Against the wishes of Dan Sullivan, Dr. Omalu performs an
autopsy. He goes one further by asking to dissect the brain. Under protest the
doctor is allowed to extract brain tissue samples, but any further testing must
be paid for by him.
Just as Dr. Omalu suspected from research conducted in
England, Mike Webster suffered from brain abnormalities and subsequent behavior
abnormalities from brain trauma. The abnormalities can only be confirmed after
the victim has died and his brain dissected.
It is one obstacle after another for Dr. Omalu, who gains a
helpmate in fellow African immigrant, Prema Mutiso (beautiful Gugu Mbatha-Raw),
who eventually becomes his wife.
The big fight begins when Dr. Omalu gains enough evidence to
publish a paper on the syndrome called CTE (chronic traumatic encephalopathy).
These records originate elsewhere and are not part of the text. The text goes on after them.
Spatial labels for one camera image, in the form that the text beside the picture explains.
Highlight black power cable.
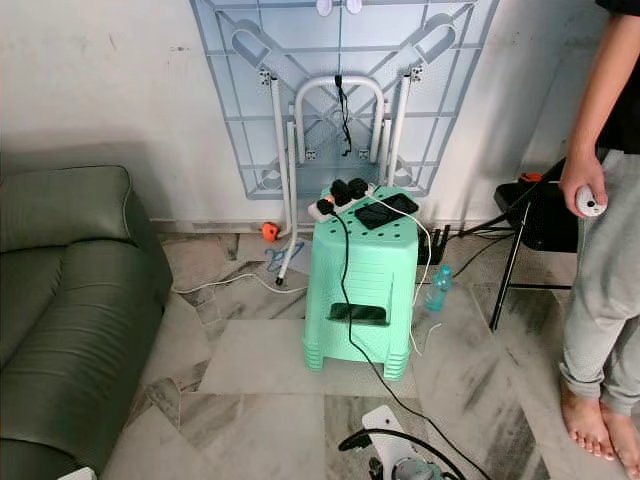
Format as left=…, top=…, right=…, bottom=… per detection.
left=335, top=205, right=496, bottom=480

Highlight pale blue folding table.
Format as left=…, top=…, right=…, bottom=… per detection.
left=190, top=0, right=501, bottom=273

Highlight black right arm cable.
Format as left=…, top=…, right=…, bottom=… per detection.
left=338, top=428, right=467, bottom=480

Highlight white floor cable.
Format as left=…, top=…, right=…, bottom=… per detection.
left=172, top=272, right=306, bottom=297

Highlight green leather sofa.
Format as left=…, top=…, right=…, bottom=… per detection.
left=0, top=166, right=174, bottom=480

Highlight person's right hand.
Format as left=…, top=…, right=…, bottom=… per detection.
left=559, top=148, right=609, bottom=218

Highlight mint green plastic stool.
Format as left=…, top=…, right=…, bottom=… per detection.
left=302, top=184, right=432, bottom=384

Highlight black plug adapters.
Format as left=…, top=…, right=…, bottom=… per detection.
left=330, top=178, right=373, bottom=209

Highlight white remote control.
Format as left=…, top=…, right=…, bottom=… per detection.
left=575, top=186, right=608, bottom=218

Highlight person's grey-trousered legs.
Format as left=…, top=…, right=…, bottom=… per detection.
left=559, top=150, right=640, bottom=479

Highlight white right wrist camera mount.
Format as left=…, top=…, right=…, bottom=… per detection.
left=362, top=405, right=407, bottom=473

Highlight blue scissors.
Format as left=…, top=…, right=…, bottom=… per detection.
left=265, top=243, right=303, bottom=273

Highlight white power strip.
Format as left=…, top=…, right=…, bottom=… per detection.
left=308, top=185, right=411, bottom=223

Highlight clear plastic water bottle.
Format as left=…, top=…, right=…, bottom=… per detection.
left=425, top=264, right=454, bottom=313

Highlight black folding chair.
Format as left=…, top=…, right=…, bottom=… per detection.
left=490, top=155, right=586, bottom=333

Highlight black flat charger pad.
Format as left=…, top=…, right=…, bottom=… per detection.
left=355, top=193, right=421, bottom=232

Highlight person's black shirt torso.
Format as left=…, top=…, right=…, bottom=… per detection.
left=596, top=0, right=640, bottom=156
He gains a persuasive ally in Dr. Julian Bailes (Alec Baldwin), a former NFL head
physician who now believes his powerful employers are covering up reckless
human suffering for profit.
“Concussion” is a long and complex story. There are no
clear-cut winners. Football is America’s favorite sport. NFL players filed a
class-action suit in 2011 and got a settlement. There is no way of making the
game of tackle football “safe.” At least this film will make some people aware
of the consequences of its excesses.
As for Will Smith, his brilliant, impassioned performance a
Dr. Omalu is a career high point. One hopes he is no lost in a crowded field
for Best Actor nominations.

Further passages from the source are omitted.